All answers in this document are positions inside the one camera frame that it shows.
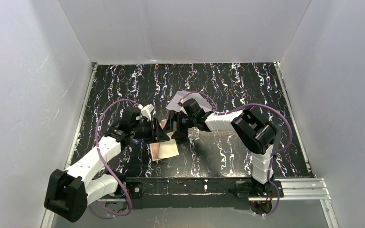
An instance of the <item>cardboard piece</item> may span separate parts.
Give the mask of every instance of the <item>cardboard piece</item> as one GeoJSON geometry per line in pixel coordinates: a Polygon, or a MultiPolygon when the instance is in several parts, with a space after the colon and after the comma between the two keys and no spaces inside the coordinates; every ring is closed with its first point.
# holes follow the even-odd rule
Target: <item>cardboard piece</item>
{"type": "MultiPolygon", "coordinates": [[[[160,123],[161,128],[164,127],[167,120],[162,120],[160,123]]],[[[166,142],[156,142],[149,145],[150,147],[150,154],[152,156],[152,161],[158,161],[165,158],[170,158],[173,156],[177,156],[178,148],[175,139],[171,139],[172,132],[168,133],[167,135],[170,137],[169,141],[166,142]]]]}

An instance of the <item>metal bracket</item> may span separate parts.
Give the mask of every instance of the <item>metal bracket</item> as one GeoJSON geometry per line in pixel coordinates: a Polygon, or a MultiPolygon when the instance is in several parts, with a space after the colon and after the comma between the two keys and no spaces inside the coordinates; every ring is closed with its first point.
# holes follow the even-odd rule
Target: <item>metal bracket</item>
{"type": "Polygon", "coordinates": [[[320,199],[322,209],[324,211],[325,219],[327,220],[329,228],[339,228],[338,222],[336,220],[334,210],[331,206],[331,201],[326,199],[320,199]]]}

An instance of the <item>white wall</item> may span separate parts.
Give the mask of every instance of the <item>white wall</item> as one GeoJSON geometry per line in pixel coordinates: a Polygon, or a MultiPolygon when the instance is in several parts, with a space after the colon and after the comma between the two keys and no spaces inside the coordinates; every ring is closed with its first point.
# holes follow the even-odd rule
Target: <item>white wall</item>
{"type": "Polygon", "coordinates": [[[365,1],[312,0],[282,72],[339,225],[365,227],[365,1]]]}
{"type": "Polygon", "coordinates": [[[59,0],[90,60],[280,61],[310,0],[59,0]]]}
{"type": "Polygon", "coordinates": [[[90,72],[56,0],[0,0],[0,227],[40,226],[90,72]]]}

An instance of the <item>small white object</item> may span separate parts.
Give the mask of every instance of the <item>small white object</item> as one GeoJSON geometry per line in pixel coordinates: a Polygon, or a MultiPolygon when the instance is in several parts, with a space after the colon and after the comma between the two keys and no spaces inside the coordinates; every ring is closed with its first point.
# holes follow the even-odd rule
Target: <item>small white object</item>
{"type": "Polygon", "coordinates": [[[154,106],[152,104],[146,105],[145,107],[141,108],[142,116],[145,116],[149,120],[152,120],[152,111],[154,110],[154,106]]]}

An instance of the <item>black table surface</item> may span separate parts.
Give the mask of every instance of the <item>black table surface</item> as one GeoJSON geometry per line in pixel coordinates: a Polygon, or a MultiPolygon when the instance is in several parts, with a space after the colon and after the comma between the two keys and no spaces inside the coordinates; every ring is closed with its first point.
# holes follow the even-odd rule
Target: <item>black table surface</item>
{"type": "MultiPolygon", "coordinates": [[[[102,65],[97,67],[72,164],[92,148],[98,117],[113,101],[129,98],[144,106],[153,104],[155,116],[162,120],[167,118],[165,108],[177,91],[206,93],[216,101],[220,112],[247,103],[269,105],[284,114],[294,129],[273,63],[102,65]]],[[[102,122],[101,133],[126,106],[130,104],[112,108],[102,122]]],[[[288,141],[287,128],[272,112],[260,110],[274,124],[282,126],[279,142],[282,147],[288,141]]],[[[151,160],[148,144],[132,144],[109,164],[113,170],[130,178],[251,176],[250,152],[236,133],[200,132],[193,128],[188,139],[177,141],[177,147],[178,156],[155,162],[151,160]]],[[[273,170],[276,177],[312,175],[307,171],[296,132],[289,149],[275,158],[273,170]]]]}

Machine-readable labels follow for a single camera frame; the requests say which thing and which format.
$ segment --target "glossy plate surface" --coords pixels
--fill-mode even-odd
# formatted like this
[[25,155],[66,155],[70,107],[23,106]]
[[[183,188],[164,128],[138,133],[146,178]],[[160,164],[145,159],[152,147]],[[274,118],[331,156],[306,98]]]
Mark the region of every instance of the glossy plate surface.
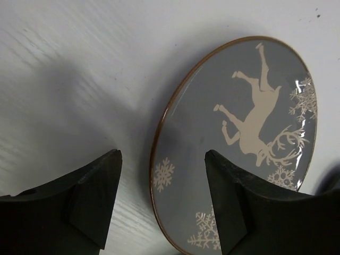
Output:
[[247,37],[203,59],[171,99],[151,155],[153,207],[172,245],[184,254],[222,254],[205,170],[208,150],[298,190],[316,122],[310,73],[286,44]]

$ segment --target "white table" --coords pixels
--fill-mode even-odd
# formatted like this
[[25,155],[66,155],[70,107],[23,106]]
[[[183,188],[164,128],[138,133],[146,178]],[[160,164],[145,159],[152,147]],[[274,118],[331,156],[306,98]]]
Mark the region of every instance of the white table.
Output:
[[250,35],[287,42],[312,73],[317,142],[300,191],[314,193],[339,163],[338,10],[339,0],[1,0],[0,193],[18,194],[119,148],[122,177],[101,254],[177,254],[150,205],[154,131],[190,69]]

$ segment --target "beige deer silhouette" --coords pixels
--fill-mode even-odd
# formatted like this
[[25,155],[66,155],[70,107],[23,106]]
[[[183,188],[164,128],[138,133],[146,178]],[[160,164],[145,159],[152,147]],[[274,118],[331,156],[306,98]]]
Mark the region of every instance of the beige deer silhouette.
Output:
[[274,158],[275,154],[273,153],[273,146],[277,143],[278,150],[284,149],[283,143],[280,142],[280,137],[286,136],[287,141],[292,145],[304,146],[304,142],[308,142],[306,139],[301,137],[301,134],[304,130],[301,128],[299,130],[290,132],[287,127],[285,128],[273,142],[265,144],[260,138],[259,133],[267,119],[267,117],[272,113],[275,108],[279,92],[282,86],[278,86],[276,89],[273,89],[267,80],[267,74],[269,71],[269,67],[267,65],[264,53],[264,46],[260,43],[256,46],[261,57],[262,62],[262,71],[261,78],[255,79],[246,76],[241,71],[234,72],[232,78],[240,78],[247,81],[251,85],[252,89],[252,100],[254,103],[254,108],[247,115],[245,120],[242,122],[237,117],[235,117],[232,113],[230,113],[223,105],[216,105],[214,111],[223,112],[229,120],[234,123],[237,127],[237,133],[231,138],[227,132],[227,122],[222,122],[222,133],[228,145],[234,144],[237,140],[240,141],[240,149],[244,154],[255,154],[257,156],[256,166],[260,166],[262,161],[267,158],[267,164],[269,165],[270,161],[273,161],[275,165],[281,163],[282,165],[290,165],[289,160],[299,155],[299,152],[296,152],[293,149],[286,157],[284,158]]

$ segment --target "ceramic dish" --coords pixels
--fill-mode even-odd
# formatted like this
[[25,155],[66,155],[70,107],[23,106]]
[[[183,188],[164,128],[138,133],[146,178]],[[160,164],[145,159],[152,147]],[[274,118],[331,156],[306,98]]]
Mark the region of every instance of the ceramic dish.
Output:
[[171,244],[184,254],[222,254],[205,170],[208,150],[298,190],[316,121],[311,76],[283,42],[247,37],[205,57],[171,98],[151,153],[152,204]]

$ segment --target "snowflake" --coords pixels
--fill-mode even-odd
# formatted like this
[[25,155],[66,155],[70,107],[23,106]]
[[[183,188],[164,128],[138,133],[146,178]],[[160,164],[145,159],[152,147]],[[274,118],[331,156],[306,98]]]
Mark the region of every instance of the snowflake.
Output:
[[295,107],[290,107],[289,114],[294,115],[298,110],[301,113],[297,116],[297,121],[302,122],[305,120],[304,115],[307,111],[312,113],[311,119],[317,118],[317,97],[310,74],[291,93],[291,99],[296,99],[297,104]]
[[219,242],[213,206],[211,206],[210,214],[204,214],[202,212],[196,213],[196,222],[200,231],[197,233],[197,236],[192,235],[190,239],[188,239],[188,243],[203,249],[209,248],[209,244],[211,243],[214,250],[220,250],[221,244]]
[[170,160],[166,158],[163,160],[163,164],[158,164],[156,166],[155,174],[157,175],[154,177],[154,185],[157,186],[159,192],[164,189],[164,185],[168,186],[171,184],[171,175],[174,173],[174,166],[170,164]]
[[267,180],[280,187],[296,191],[293,183],[295,172],[286,170],[283,166],[279,166],[274,174],[268,176]]

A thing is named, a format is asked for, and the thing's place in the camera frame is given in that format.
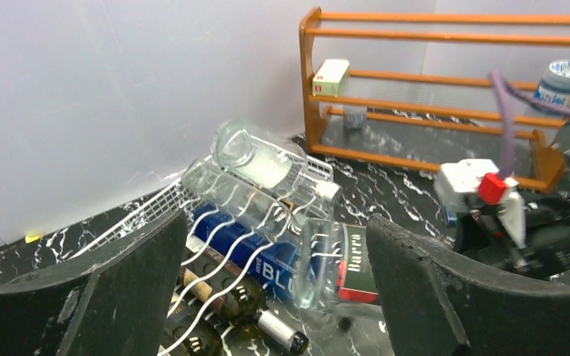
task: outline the bottle cap
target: bottle cap
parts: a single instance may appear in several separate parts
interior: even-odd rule
[[[341,194],[342,187],[334,182],[322,180],[315,185],[315,195],[328,205],[334,205]]]
[[[543,74],[543,79],[555,87],[570,90],[570,59],[550,63]]]

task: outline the yellow object
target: yellow object
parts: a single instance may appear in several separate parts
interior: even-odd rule
[[[26,236],[25,237],[25,243],[32,243],[34,241],[40,240],[42,236],[40,235],[36,235],[36,236]]]

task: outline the wooden rail
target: wooden rail
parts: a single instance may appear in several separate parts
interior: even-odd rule
[[[527,25],[527,26],[561,26],[570,27],[570,15],[482,15],[482,14],[419,14],[419,13],[323,13],[320,7],[312,9],[303,17],[298,36],[301,51],[301,81],[303,90],[303,106],[305,132],[307,135],[307,150],[311,153],[329,154],[351,159],[363,159],[385,165],[408,167],[424,171],[438,171],[439,164],[418,162],[402,157],[384,156],[370,152],[353,151],[345,148],[331,147],[321,144],[321,138],[327,121],[331,115],[342,115],[342,111],[328,107],[320,110],[320,104],[341,103],[360,105],[371,108],[396,109],[417,113],[432,113],[440,116],[455,116],[463,119],[477,119],[490,122],[501,121],[498,113],[475,111],[461,108],[441,108],[431,105],[419,105],[408,102],[390,102],[376,99],[350,97],[313,96],[311,85],[314,76],[312,65],[313,42],[315,37],[337,37],[350,39],[381,39],[399,41],[428,41],[428,42],[464,42],[486,43],[496,45],[525,45],[570,47],[570,36],[526,36],[526,35],[497,35],[475,33],[434,33],[409,31],[357,30],[339,28],[320,28],[322,22],[395,22],[395,23],[425,23],[425,24],[468,24],[468,25]],[[488,88],[491,83],[486,79],[458,78],[446,76],[425,76],[409,73],[392,73],[374,70],[350,71],[352,77],[378,80],[393,80],[402,82],[418,82],[437,85],[461,85],[476,88]],[[512,82],[522,90],[533,91],[537,83]],[[476,134],[500,135],[498,128],[484,128],[475,125],[464,125],[455,122],[437,122],[432,120],[407,119],[400,116],[368,113],[368,119],[396,122],[405,125],[427,126],[432,128],[451,129],[473,132]],[[514,122],[518,125],[529,125],[537,128],[560,128],[566,120],[553,118],[537,118],[516,116]],[[564,172],[562,155],[549,147],[541,130],[516,131],[515,136],[530,141],[535,177],[515,177],[522,187],[537,191],[550,191],[558,183]]]

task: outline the wine bottle
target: wine bottle
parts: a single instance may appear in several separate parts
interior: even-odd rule
[[[300,309],[382,320],[366,228],[308,219],[294,263],[292,300]]]
[[[202,240],[196,236],[189,236],[185,251],[192,257],[203,246]],[[207,247],[192,263],[180,268],[178,282],[183,286],[188,286],[200,276],[213,271],[223,261],[223,258],[224,256],[217,251]],[[199,301],[205,303],[214,294],[228,288],[241,272],[242,270],[234,263],[226,261],[222,270],[208,280],[191,287],[190,292]],[[209,305],[209,308],[233,325],[246,320],[255,321],[259,329],[294,355],[302,355],[309,345],[309,339],[305,334],[287,325],[267,307],[261,285],[250,276],[244,276],[234,289],[217,298]]]
[[[174,293],[171,302],[175,303],[177,298],[178,295]],[[197,313],[191,306],[180,302],[165,321],[161,346],[165,349],[171,346],[187,331],[196,316]],[[169,356],[222,356],[222,354],[222,339],[215,328],[205,320],[200,320],[189,336],[168,352]]]

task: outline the blue box
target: blue box
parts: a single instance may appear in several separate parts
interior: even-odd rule
[[[442,206],[442,211],[445,214],[445,224],[448,228],[455,228],[458,225],[458,216],[453,211],[449,210],[446,206]]]
[[[213,205],[204,205],[194,212],[194,220],[197,221],[200,216],[215,210]],[[230,221],[230,215],[222,212],[210,214],[204,217],[195,228],[195,236],[202,241],[206,241],[219,224]],[[248,228],[236,222],[235,224],[225,226],[217,230],[211,243],[213,249],[219,253],[226,255],[230,246],[243,234],[250,232]],[[266,245],[268,242],[253,234],[239,243],[230,260],[237,266],[243,268],[251,255],[257,248]],[[261,252],[248,270],[248,274],[259,280],[261,284],[267,283],[277,296],[286,299],[292,299],[292,265],[296,258],[298,247],[291,243],[279,243],[271,248]]]

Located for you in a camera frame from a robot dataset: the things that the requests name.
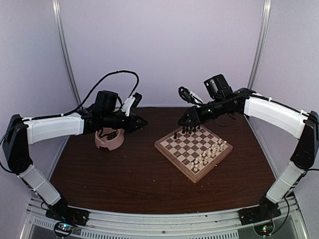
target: black cable
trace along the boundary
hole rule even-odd
[[[233,123],[231,123],[231,124],[229,124],[229,125],[221,125],[221,124],[216,123],[214,120],[213,120],[213,123],[214,123],[215,125],[219,126],[219,127],[231,127],[231,126],[233,126],[233,125],[237,122],[237,120],[236,120],[236,118],[234,118],[233,116],[230,116],[230,115],[228,115],[228,116],[234,121]]]
[[[11,128],[2,136],[2,138],[1,138],[1,140],[0,140],[0,146],[1,146],[2,142],[4,141],[4,138],[5,138],[13,129],[14,129],[14,126],[11,127]],[[7,172],[7,173],[14,173],[14,172],[12,172],[12,171],[6,169],[6,168],[3,166],[3,164],[1,163],[1,161],[0,161],[0,167],[1,167],[5,172]]]
[[[319,171],[319,169],[318,168],[310,168],[310,169],[307,170],[307,172],[308,171]]]
[[[273,234],[277,233],[277,232],[278,232],[278,231],[279,231],[279,230],[283,227],[283,225],[285,224],[285,222],[286,222],[286,221],[287,221],[287,219],[288,219],[289,212],[290,212],[290,206],[289,206],[289,203],[288,203],[288,201],[287,201],[286,197],[284,197],[284,199],[285,199],[285,201],[286,201],[286,203],[287,203],[287,206],[288,206],[287,215],[286,215],[286,217],[285,217],[285,219],[284,219],[283,223],[280,225],[280,227],[278,227],[278,228],[277,228],[277,230],[275,230],[273,233],[271,233],[271,235],[273,235]]]
[[[90,95],[93,93],[93,91],[95,90],[95,88],[98,87],[98,85],[107,77],[109,76],[112,76],[112,75],[116,75],[116,74],[120,74],[120,73],[128,73],[128,74],[132,74],[136,77],[136,83],[129,95],[129,97],[133,94],[133,92],[135,91],[136,87],[139,85],[139,82],[140,82],[140,79],[139,79],[139,76],[137,75],[137,73],[135,73],[134,71],[127,71],[127,70],[121,70],[121,71],[114,71],[114,72],[110,72],[108,74],[106,74],[105,76],[103,76],[93,87],[92,89],[89,91],[89,93],[86,95],[86,97],[84,98],[84,100],[73,110],[67,112],[67,113],[64,113],[62,115],[64,116],[68,116],[74,112],[76,112],[78,109],[80,109],[84,103],[88,100],[88,98],[90,97]],[[47,118],[55,118],[55,117],[61,117],[61,114],[59,115],[50,115],[50,116],[39,116],[39,117],[34,117],[32,118],[32,120],[42,120],[42,119],[47,119]]]

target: wire
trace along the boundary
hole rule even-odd
[[[50,116],[39,116],[39,117],[34,117],[32,118],[31,120],[42,120],[42,119],[47,119],[47,118],[55,118],[55,117],[61,117],[61,116],[68,116],[74,112],[76,112],[78,109],[80,109],[84,103],[88,100],[88,98],[90,97],[90,95],[93,93],[93,91],[98,87],[98,85],[107,77],[109,76],[112,76],[112,75],[116,75],[116,74],[120,74],[120,73],[128,73],[128,74],[132,74],[136,77],[136,83],[129,95],[129,97],[133,94],[133,92],[135,91],[135,89],[137,88],[137,86],[139,85],[139,82],[140,82],[140,78],[138,76],[137,73],[135,73],[134,71],[128,71],[128,70],[121,70],[121,71],[114,71],[114,72],[110,72],[108,74],[106,74],[105,76],[103,76],[93,87],[92,89],[89,91],[89,93],[86,95],[86,97],[84,98],[84,100],[73,110],[67,112],[67,113],[64,113],[64,114],[59,114],[59,115],[50,115]]]
[[[14,129],[14,126],[11,127],[11,128],[2,136],[2,138],[1,138],[1,140],[0,140],[0,146],[1,146],[2,142],[4,141],[5,137],[6,137],[13,129]],[[6,169],[6,168],[3,166],[3,164],[1,163],[1,161],[0,161],[0,167],[1,167],[5,172],[7,172],[7,173],[14,173],[14,172],[12,172],[12,171]]]
[[[193,104],[193,105],[197,105],[197,106],[202,106],[203,105],[203,103],[197,103],[194,100],[194,96],[191,96],[189,90],[187,88],[183,87],[183,86],[179,87],[178,94],[187,103],[190,103],[190,104]]]
[[[231,127],[231,126],[233,126],[233,125],[237,122],[237,120],[236,120],[236,118],[234,118],[234,117],[231,116],[231,115],[228,115],[228,116],[234,121],[233,123],[231,123],[231,124],[229,124],[229,125],[221,125],[221,124],[216,123],[215,120],[213,120],[213,123],[214,123],[215,125],[219,126],[219,127]]]
[[[287,201],[287,199],[286,199],[286,197],[284,197],[284,199],[285,199],[285,201],[286,201],[286,203],[287,203],[287,206],[288,206],[288,211],[287,211],[287,215],[286,215],[286,217],[285,217],[285,219],[284,219],[284,221],[283,221],[283,223],[280,225],[280,227],[278,227],[277,228],[277,230],[275,230],[273,233],[271,233],[271,235],[273,235],[273,234],[275,234],[275,233],[277,233],[282,227],[283,227],[283,225],[285,224],[285,222],[287,221],[287,219],[288,219],[288,216],[289,216],[289,212],[290,212],[290,206],[289,206],[289,203],[288,203],[288,201]]]
[[[307,171],[319,171],[319,169],[318,168],[310,168]]]

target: metal base plate
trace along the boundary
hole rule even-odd
[[[243,208],[238,211],[239,214],[239,220],[241,222],[241,225],[248,225],[248,224],[255,224],[262,221],[266,221],[271,219],[268,215],[267,216],[261,216],[260,213],[260,206],[252,207],[252,208]],[[281,216],[281,211],[278,208],[274,208],[271,211],[272,218],[276,218]]]
[[[68,207],[67,210],[67,220],[65,221],[67,224],[70,225],[79,225],[79,226],[86,226],[86,223],[89,219],[89,211],[83,210],[83,209],[78,209],[78,208],[71,208]],[[57,221],[60,220],[58,216],[56,216],[52,211],[47,210],[45,213],[45,216],[47,218],[52,218]]]

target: white plastic cover
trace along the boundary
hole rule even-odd
[[[69,116],[26,121],[28,144],[66,135],[83,133],[84,120],[78,113]]]
[[[61,196],[44,175],[34,166],[30,165],[27,170],[19,175],[31,188],[37,192],[49,205],[57,203]]]
[[[244,114],[273,124],[300,138],[308,117],[279,104],[251,97],[245,102]]]
[[[281,175],[267,192],[267,198],[273,203],[279,202],[293,187],[305,171],[298,168],[293,162],[289,162]]]

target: chess square
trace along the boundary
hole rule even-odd
[[[184,160],[182,161],[182,163],[183,163],[184,165],[187,165],[187,164],[190,163],[190,161],[189,161],[188,159],[184,159]]]
[[[179,150],[180,153],[184,153],[185,151],[186,151],[186,150],[183,149],[183,148],[181,148],[181,149]]]
[[[198,150],[198,147],[197,147],[196,145],[194,145],[194,146],[192,147],[192,149],[193,149],[194,151],[196,151],[196,150]]]
[[[196,133],[192,135],[193,138],[198,138],[198,136],[199,136],[199,135],[196,134]]]
[[[182,162],[185,159],[185,157],[183,155],[180,155],[179,157],[177,157],[177,159]]]
[[[177,149],[177,150],[180,150],[180,149],[181,149],[181,146],[178,144],[178,145],[176,145],[174,148]]]
[[[195,151],[190,148],[187,152],[188,152],[189,154],[192,154],[192,153],[194,153]]]
[[[187,150],[190,149],[190,147],[189,147],[188,145],[185,145],[185,146],[183,147],[183,149],[185,149],[185,150],[187,151]]]
[[[182,154],[185,158],[189,157],[189,153],[186,151]]]
[[[161,145],[163,145],[164,147],[168,145],[168,142],[165,140],[161,143]]]
[[[167,148],[168,150],[170,150],[171,148],[173,148],[173,146],[171,146],[170,144],[168,144],[167,146],[165,146],[165,148]]]
[[[193,161],[195,158],[190,155],[190,156],[187,157],[187,159],[191,162],[191,161]]]
[[[181,146],[182,148],[186,145],[186,143],[182,142],[179,144],[179,146]]]
[[[199,156],[199,154],[194,152],[194,153],[191,154],[191,156],[193,156],[194,158],[197,158]]]
[[[177,150],[175,148],[171,148],[169,151],[170,153],[174,154]]]
[[[181,153],[180,152],[178,152],[178,151],[176,151],[175,153],[174,153],[174,156],[177,158],[177,157],[179,157],[181,155]]]
[[[199,155],[201,155],[203,153],[203,150],[201,150],[200,148],[198,150],[196,150],[196,153],[198,153]]]

• **WORK TO COMPLETE**: Write out every line from the data above that includes "ceramic".

• **SOLVED PROBLEM**:
$ segment --target "ceramic dish" --coords pixels
Mark the region of every instance of the ceramic dish.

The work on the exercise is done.